EXTRACTED RECORDS »
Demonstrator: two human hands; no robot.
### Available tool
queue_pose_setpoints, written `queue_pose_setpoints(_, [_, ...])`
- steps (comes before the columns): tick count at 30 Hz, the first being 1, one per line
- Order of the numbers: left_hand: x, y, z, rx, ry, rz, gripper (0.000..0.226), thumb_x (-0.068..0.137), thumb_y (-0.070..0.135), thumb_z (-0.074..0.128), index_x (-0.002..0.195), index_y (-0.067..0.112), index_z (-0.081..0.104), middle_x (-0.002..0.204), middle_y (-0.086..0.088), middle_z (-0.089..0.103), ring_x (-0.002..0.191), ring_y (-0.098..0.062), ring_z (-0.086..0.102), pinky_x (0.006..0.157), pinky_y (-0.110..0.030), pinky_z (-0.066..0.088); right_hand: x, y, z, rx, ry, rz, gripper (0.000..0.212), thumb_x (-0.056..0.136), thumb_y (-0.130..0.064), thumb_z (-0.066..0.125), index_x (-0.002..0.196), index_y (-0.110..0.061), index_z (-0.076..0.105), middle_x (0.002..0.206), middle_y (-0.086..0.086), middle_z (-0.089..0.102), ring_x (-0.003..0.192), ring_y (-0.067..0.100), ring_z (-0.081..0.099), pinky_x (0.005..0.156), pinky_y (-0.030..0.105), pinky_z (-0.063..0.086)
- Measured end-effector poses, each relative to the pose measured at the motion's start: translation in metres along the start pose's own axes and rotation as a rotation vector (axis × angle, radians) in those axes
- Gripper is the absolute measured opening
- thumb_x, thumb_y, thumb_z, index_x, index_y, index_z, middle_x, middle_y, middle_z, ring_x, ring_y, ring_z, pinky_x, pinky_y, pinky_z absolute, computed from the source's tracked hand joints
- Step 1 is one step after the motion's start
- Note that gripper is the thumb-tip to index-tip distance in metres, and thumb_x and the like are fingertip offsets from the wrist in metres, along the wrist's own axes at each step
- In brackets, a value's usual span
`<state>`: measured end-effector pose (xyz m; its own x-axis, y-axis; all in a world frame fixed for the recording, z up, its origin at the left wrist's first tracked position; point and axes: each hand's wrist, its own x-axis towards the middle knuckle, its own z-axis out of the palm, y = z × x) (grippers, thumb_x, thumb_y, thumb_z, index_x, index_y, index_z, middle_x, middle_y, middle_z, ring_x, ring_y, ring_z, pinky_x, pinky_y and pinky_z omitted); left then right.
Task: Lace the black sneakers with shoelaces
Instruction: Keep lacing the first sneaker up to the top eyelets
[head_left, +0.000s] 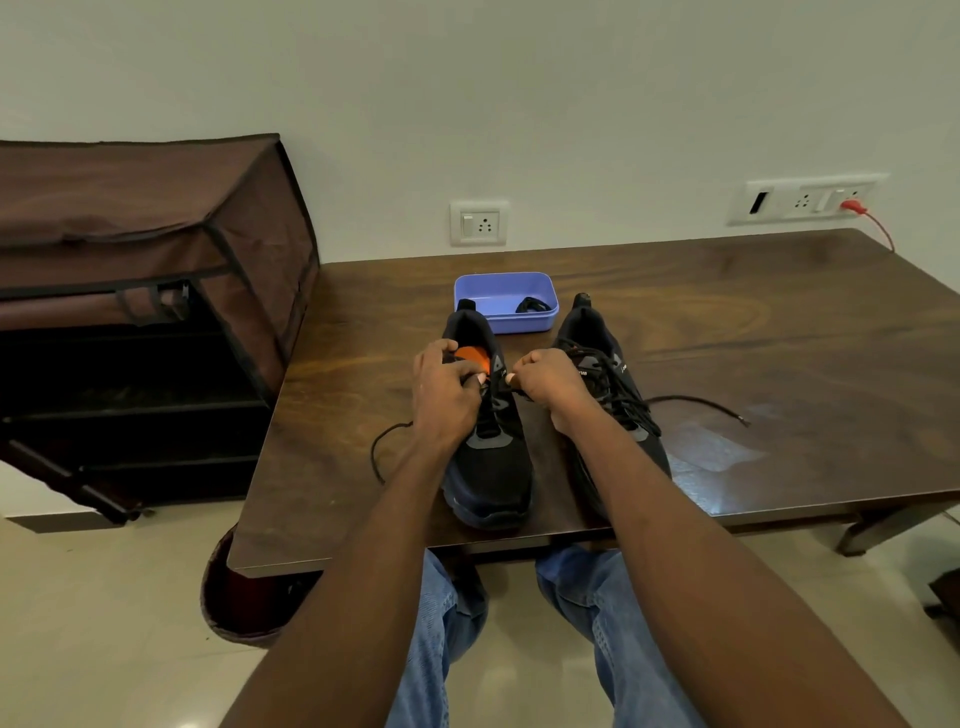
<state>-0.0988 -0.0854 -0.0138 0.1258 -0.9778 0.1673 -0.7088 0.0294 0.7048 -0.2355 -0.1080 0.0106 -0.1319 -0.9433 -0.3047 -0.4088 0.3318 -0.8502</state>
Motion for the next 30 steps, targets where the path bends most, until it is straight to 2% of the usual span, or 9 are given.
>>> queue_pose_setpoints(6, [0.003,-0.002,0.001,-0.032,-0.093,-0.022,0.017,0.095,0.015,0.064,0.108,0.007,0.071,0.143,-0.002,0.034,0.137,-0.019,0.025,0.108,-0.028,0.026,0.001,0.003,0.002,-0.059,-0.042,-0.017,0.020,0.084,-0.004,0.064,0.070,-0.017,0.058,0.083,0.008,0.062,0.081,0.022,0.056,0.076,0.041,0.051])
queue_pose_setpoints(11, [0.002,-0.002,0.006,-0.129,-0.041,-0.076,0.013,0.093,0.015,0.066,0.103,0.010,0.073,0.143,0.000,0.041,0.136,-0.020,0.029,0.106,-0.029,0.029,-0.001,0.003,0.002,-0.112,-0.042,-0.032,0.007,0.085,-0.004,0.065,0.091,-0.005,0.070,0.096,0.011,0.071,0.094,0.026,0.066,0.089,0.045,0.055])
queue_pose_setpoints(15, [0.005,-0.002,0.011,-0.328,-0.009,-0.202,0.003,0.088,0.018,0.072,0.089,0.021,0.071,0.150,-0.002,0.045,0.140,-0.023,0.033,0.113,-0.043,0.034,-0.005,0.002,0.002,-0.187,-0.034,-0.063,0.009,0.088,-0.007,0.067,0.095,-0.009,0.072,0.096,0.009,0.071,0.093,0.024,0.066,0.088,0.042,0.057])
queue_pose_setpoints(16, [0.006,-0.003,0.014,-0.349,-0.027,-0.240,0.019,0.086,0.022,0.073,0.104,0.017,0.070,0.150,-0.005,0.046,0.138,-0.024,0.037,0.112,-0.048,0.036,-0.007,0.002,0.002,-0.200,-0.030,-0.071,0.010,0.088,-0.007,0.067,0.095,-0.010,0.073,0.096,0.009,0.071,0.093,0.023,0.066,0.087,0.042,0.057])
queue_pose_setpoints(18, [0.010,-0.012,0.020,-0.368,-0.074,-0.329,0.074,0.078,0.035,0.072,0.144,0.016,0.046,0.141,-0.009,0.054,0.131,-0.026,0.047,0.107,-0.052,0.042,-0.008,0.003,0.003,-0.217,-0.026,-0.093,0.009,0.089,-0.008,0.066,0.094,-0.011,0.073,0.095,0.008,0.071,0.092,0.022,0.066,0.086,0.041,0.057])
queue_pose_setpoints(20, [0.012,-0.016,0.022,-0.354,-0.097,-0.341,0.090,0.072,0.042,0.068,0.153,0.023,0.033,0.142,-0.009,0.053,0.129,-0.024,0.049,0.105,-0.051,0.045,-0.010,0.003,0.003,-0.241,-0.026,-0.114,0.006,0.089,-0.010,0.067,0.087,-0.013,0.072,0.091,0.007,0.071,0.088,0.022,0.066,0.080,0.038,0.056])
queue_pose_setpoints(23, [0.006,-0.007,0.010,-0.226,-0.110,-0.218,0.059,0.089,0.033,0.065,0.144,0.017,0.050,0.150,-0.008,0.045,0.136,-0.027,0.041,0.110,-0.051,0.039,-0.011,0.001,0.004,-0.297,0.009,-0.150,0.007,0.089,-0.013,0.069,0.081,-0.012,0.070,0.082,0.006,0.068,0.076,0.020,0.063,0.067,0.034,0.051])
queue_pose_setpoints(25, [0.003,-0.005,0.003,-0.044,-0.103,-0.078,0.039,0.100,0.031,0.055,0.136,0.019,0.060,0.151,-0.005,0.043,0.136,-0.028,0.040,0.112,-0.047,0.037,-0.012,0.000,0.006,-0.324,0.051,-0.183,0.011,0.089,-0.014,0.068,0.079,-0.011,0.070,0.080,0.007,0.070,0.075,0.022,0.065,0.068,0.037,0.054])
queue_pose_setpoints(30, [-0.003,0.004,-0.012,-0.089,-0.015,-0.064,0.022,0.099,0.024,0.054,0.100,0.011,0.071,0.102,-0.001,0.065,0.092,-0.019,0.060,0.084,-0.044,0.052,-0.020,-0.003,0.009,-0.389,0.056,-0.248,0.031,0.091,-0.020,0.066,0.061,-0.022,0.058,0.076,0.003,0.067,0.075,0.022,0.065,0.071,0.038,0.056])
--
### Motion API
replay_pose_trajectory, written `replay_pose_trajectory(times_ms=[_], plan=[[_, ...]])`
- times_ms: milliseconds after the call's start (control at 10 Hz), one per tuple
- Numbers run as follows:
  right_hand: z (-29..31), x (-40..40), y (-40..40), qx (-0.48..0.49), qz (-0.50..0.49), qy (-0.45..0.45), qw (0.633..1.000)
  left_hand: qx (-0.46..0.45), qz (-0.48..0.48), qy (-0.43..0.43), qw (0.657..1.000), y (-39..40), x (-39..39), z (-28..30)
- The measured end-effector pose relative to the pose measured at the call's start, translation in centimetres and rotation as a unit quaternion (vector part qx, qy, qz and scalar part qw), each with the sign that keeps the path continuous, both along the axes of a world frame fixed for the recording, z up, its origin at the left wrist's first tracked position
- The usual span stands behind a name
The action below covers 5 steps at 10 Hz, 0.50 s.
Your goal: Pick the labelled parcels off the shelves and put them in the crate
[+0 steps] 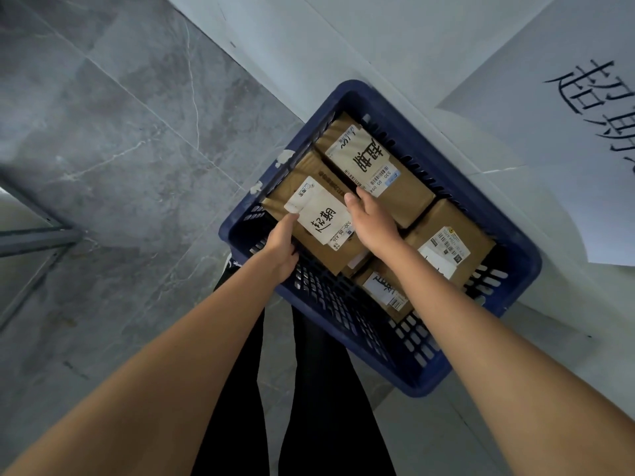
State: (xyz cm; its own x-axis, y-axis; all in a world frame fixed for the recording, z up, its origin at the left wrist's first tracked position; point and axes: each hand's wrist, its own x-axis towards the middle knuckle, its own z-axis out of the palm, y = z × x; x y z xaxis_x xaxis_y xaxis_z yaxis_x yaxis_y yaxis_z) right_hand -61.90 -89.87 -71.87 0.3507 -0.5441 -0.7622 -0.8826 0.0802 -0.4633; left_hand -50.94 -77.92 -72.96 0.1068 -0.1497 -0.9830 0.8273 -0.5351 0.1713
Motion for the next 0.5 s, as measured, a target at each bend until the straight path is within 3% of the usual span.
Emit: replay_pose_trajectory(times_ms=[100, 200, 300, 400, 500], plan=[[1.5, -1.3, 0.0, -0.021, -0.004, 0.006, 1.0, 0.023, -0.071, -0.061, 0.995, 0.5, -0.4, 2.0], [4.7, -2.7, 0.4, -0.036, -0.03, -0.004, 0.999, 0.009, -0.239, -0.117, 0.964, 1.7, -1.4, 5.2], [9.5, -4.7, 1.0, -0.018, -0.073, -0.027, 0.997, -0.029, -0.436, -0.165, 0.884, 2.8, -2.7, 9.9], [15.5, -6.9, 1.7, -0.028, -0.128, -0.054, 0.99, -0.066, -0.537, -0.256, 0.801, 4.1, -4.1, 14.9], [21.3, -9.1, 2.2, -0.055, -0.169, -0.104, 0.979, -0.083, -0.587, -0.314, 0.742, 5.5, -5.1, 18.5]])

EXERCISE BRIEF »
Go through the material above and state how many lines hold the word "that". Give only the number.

TASK SOLUTION »
2